**Problem to solve**
Take the line that contains "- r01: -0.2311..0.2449" in the data below and each line after it, through the last, and repeat them unchanged.

**Data segment**
========================================================================

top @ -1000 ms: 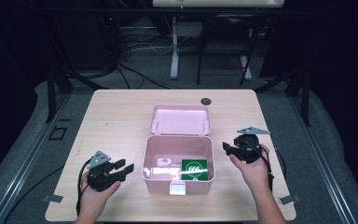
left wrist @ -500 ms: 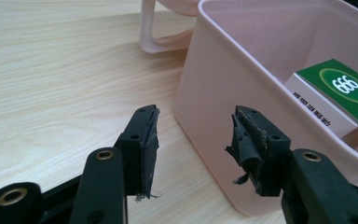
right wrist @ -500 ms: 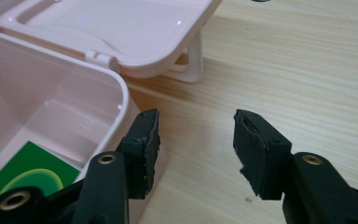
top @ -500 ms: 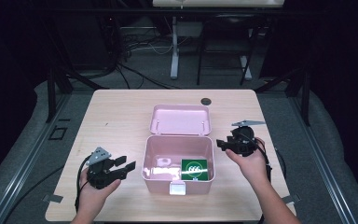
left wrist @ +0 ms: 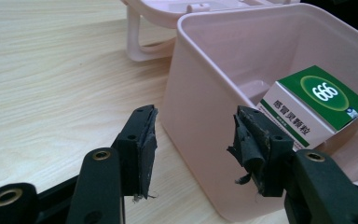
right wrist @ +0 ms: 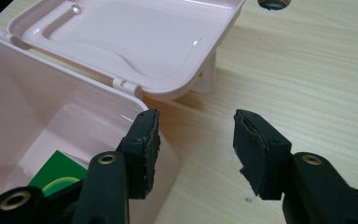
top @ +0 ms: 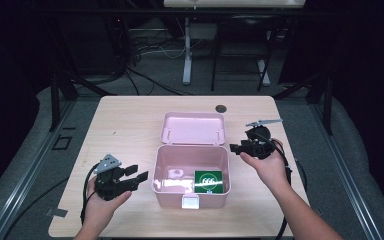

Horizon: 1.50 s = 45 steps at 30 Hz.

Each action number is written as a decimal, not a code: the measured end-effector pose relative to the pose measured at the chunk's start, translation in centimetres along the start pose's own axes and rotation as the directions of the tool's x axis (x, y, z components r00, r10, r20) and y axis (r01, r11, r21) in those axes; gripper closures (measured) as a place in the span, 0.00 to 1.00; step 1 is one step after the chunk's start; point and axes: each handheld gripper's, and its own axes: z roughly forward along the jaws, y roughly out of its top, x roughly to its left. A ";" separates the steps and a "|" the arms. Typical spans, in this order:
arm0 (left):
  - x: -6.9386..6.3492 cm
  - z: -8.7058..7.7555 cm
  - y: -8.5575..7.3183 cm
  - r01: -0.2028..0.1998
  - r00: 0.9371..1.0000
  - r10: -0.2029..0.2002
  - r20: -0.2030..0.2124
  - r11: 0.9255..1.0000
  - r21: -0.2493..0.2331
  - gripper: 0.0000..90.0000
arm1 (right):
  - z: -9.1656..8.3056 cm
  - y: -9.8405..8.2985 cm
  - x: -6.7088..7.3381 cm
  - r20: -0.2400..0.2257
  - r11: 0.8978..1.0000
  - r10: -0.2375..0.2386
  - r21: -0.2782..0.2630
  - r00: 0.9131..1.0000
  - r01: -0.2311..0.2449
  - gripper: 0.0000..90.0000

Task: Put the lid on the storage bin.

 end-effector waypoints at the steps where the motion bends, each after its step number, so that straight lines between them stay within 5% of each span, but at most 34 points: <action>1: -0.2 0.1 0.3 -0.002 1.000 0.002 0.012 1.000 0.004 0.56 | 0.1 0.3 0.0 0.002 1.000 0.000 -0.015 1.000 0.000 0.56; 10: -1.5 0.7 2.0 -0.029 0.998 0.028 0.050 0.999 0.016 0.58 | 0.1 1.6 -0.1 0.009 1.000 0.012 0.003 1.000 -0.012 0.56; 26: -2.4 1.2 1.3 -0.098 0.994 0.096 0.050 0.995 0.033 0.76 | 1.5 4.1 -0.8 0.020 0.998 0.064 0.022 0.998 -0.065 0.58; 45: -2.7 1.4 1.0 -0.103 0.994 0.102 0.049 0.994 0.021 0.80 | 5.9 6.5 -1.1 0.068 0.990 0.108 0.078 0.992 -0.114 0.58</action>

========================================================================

**Answer section**
  - r01: -0.2311..0.2449
  - gripper: 0.0000..90.0000

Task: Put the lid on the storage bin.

 end-effector waypoints at the steps where the motion bends, each after its step number, so that straight lines between them stay within 5% of each span, but at most 34 points: <action>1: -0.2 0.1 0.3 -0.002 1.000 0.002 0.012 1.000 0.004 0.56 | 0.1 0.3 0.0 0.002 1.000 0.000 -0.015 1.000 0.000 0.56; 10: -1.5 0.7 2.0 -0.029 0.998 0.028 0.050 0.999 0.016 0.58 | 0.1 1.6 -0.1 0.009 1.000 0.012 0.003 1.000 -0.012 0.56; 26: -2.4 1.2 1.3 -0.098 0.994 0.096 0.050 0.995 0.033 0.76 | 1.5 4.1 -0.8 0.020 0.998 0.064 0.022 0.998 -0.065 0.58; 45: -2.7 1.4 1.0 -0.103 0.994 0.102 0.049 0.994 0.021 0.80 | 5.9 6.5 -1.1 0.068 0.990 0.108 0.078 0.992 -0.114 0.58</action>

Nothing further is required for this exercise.